### PROBLEM TO WORK ON
Retype, exactly as they appear below, the lines between the line holding "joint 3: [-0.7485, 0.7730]" and the line holding "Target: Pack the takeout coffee", both ends included.

/---

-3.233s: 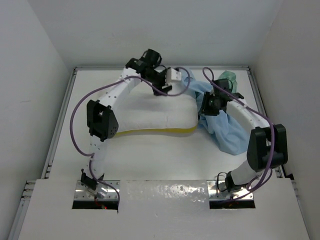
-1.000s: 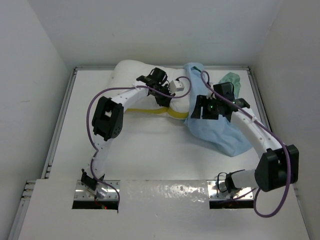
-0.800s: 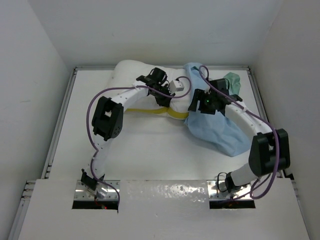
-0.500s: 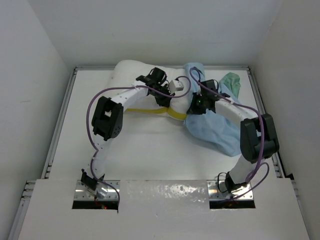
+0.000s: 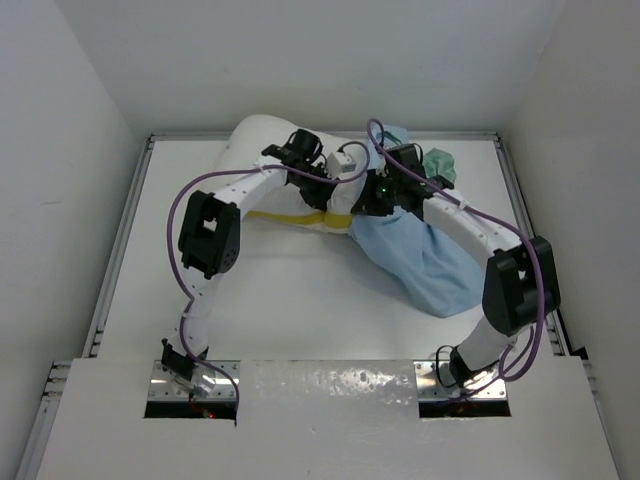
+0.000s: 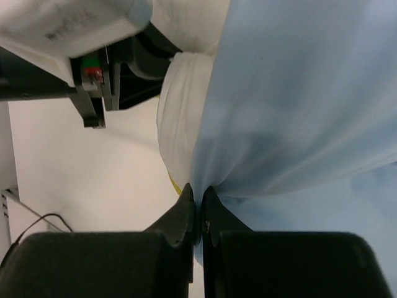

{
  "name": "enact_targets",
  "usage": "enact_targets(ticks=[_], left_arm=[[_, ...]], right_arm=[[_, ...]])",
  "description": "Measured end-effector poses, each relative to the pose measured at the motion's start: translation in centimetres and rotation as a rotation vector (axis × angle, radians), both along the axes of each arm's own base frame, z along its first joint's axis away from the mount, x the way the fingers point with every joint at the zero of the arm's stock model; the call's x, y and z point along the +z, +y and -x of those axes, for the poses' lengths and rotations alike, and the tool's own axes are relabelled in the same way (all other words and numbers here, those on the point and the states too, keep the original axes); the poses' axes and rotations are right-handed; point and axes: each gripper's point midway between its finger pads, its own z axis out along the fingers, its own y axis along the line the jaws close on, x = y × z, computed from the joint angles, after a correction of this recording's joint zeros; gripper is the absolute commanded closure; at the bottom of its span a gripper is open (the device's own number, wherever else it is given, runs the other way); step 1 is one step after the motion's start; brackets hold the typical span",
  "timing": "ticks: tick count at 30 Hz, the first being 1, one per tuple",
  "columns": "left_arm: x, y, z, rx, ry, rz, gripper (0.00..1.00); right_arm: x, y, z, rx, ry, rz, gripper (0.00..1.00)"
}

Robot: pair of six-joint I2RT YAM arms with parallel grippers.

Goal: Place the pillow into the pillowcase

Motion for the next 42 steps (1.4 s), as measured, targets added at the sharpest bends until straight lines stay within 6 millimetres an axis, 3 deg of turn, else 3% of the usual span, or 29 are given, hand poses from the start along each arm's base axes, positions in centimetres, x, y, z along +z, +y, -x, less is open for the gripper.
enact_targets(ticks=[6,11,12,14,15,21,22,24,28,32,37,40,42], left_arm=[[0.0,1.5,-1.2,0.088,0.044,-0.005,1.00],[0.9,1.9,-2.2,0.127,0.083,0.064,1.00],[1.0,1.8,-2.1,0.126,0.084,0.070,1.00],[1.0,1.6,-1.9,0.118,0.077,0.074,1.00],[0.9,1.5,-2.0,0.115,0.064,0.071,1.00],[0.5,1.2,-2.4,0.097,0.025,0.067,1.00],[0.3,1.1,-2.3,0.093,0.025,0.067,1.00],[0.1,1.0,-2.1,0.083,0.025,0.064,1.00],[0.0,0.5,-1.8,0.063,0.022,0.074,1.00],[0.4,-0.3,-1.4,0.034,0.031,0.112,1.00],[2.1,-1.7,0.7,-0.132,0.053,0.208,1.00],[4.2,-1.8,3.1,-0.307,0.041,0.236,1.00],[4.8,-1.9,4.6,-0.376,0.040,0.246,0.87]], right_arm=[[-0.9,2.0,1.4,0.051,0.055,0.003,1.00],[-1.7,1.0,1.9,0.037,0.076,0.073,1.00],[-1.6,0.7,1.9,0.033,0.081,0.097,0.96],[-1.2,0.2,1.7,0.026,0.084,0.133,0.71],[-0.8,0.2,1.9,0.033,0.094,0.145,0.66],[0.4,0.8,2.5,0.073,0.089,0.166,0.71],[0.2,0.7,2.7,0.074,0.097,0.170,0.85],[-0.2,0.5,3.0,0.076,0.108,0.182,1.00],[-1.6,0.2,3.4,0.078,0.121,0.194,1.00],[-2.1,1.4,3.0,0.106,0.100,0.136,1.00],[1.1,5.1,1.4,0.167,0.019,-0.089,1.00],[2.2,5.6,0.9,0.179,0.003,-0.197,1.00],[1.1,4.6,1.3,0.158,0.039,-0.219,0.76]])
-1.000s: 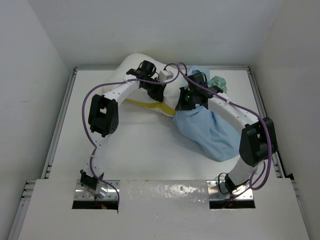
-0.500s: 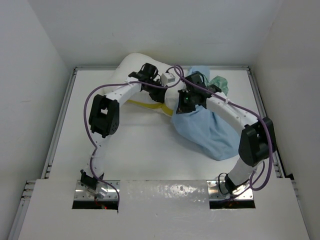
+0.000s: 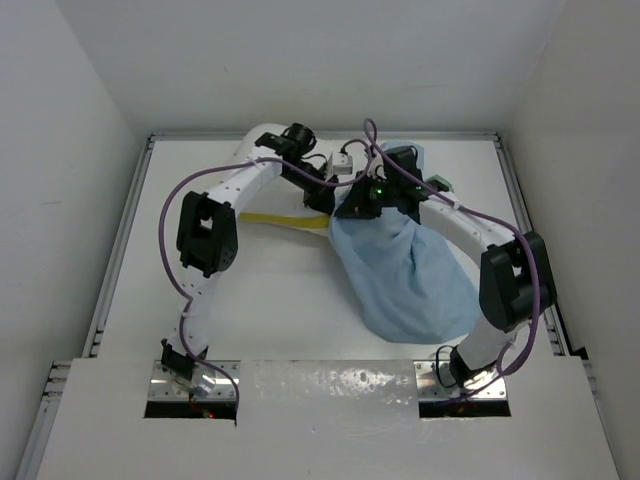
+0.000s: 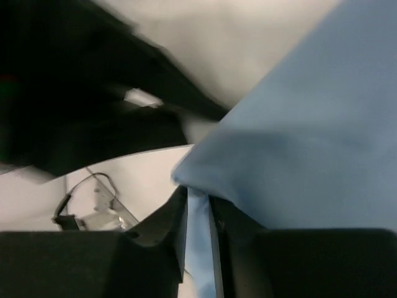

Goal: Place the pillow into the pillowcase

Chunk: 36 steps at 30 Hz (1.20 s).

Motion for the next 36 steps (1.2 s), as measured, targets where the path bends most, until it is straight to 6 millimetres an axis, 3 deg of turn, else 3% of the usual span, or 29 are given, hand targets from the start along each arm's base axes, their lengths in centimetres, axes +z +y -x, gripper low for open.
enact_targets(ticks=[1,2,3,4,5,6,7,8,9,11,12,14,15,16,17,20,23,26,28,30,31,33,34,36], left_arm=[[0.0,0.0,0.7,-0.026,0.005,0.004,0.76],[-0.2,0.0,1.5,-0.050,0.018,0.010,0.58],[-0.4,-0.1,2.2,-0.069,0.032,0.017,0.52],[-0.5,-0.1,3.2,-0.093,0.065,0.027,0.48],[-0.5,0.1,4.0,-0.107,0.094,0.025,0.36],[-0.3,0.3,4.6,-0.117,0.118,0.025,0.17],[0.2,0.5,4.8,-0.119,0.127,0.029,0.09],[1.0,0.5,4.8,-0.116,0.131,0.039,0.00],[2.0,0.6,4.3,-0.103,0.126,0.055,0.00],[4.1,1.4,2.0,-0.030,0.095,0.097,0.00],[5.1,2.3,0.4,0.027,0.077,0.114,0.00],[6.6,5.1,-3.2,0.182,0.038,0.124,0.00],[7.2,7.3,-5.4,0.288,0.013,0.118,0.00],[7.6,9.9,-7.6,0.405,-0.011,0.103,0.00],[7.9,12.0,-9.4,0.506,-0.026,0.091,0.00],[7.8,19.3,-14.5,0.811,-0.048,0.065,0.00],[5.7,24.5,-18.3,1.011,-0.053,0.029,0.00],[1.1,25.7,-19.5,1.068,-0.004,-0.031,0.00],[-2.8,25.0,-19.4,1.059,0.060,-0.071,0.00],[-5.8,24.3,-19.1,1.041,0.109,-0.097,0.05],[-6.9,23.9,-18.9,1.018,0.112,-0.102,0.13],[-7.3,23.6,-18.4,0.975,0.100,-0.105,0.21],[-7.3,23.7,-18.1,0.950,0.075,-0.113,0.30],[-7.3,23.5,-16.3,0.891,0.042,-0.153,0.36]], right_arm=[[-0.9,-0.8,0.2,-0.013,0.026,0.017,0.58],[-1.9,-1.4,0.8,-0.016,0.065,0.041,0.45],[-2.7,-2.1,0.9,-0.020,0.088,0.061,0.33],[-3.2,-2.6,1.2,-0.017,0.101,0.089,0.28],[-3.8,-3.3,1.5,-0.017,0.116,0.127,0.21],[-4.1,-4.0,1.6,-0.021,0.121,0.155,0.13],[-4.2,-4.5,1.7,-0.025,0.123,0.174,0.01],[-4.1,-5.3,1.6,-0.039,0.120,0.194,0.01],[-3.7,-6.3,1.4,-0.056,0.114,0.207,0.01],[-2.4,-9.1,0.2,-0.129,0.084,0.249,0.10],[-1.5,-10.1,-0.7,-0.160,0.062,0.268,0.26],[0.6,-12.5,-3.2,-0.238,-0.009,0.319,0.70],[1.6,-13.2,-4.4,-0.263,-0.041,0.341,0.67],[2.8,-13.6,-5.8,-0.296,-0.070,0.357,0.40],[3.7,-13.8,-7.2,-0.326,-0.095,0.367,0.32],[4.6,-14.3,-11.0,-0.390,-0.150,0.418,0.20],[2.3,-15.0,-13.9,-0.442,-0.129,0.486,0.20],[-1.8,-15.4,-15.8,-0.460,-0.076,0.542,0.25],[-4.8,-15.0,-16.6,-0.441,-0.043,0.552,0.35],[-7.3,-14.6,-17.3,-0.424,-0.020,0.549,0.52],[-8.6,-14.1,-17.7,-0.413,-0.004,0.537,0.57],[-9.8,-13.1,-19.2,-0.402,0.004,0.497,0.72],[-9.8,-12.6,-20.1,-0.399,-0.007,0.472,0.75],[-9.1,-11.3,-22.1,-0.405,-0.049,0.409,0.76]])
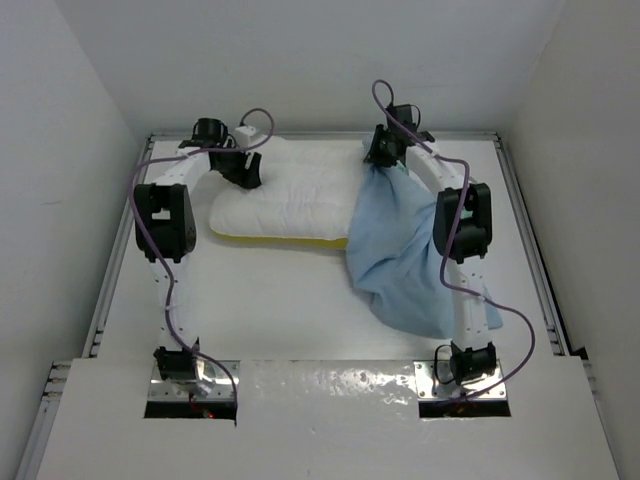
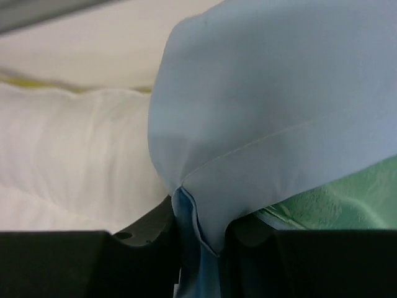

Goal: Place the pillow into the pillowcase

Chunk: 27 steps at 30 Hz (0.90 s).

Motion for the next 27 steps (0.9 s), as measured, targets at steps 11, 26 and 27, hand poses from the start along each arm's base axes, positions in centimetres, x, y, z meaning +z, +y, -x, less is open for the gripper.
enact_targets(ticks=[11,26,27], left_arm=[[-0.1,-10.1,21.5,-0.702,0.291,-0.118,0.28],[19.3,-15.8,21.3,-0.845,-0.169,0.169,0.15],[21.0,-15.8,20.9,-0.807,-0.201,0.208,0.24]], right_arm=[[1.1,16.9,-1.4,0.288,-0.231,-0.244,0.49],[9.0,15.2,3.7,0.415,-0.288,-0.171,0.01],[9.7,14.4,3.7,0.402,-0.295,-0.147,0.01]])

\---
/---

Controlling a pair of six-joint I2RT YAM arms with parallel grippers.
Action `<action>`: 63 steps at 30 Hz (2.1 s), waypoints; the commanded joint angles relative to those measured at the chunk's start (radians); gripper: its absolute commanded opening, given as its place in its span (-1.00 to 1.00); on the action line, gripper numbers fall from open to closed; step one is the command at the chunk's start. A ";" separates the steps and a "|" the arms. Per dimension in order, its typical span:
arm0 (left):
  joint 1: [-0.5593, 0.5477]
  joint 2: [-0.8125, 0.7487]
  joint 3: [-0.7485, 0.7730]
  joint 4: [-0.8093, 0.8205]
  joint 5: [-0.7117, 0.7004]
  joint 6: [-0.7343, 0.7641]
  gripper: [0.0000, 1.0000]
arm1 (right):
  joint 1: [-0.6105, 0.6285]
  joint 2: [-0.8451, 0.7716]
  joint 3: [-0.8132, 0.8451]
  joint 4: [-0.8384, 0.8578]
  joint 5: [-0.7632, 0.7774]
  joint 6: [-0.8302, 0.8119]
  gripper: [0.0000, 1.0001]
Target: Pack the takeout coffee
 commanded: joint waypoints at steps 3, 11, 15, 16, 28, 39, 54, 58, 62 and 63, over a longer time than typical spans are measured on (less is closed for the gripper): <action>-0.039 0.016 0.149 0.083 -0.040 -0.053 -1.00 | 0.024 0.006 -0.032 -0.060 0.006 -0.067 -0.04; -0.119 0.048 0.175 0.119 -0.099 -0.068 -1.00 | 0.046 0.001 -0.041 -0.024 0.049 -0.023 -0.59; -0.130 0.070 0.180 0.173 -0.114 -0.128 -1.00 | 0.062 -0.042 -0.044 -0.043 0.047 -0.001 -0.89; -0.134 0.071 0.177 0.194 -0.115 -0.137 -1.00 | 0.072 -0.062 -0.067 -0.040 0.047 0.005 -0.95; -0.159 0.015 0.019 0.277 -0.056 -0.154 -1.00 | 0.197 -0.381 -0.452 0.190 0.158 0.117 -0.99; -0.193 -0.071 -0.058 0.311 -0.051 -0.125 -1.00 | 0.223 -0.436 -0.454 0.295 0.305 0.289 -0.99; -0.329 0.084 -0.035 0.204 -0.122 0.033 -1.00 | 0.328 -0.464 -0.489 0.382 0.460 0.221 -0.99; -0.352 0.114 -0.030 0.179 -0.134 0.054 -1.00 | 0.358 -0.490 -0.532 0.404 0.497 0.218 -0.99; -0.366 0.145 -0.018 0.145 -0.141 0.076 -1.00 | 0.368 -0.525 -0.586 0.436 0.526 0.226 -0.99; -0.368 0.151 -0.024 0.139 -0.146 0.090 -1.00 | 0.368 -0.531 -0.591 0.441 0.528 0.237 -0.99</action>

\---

### YOUR RESPONSE
  joint 3: [-0.7485, 0.7730]
  joint 4: [-0.8093, 0.8205]
  joint 5: [-0.7117, 0.7004]
  joint 6: [-0.7343, 0.7641]
  gripper: [0.0000, 1.0000]
arm1 (right):
  joint 1: [-0.6105, 0.6285]
  joint 2: [-0.8451, 0.7716]
  joint 3: [-0.8132, 0.8451]
  joint 4: [-0.8384, 0.8578]
  joint 5: [-0.7632, 0.7774]
  joint 6: [-0.8302, 0.8119]
  gripper: [0.0000, 1.0001]
Target: Pack the takeout coffee

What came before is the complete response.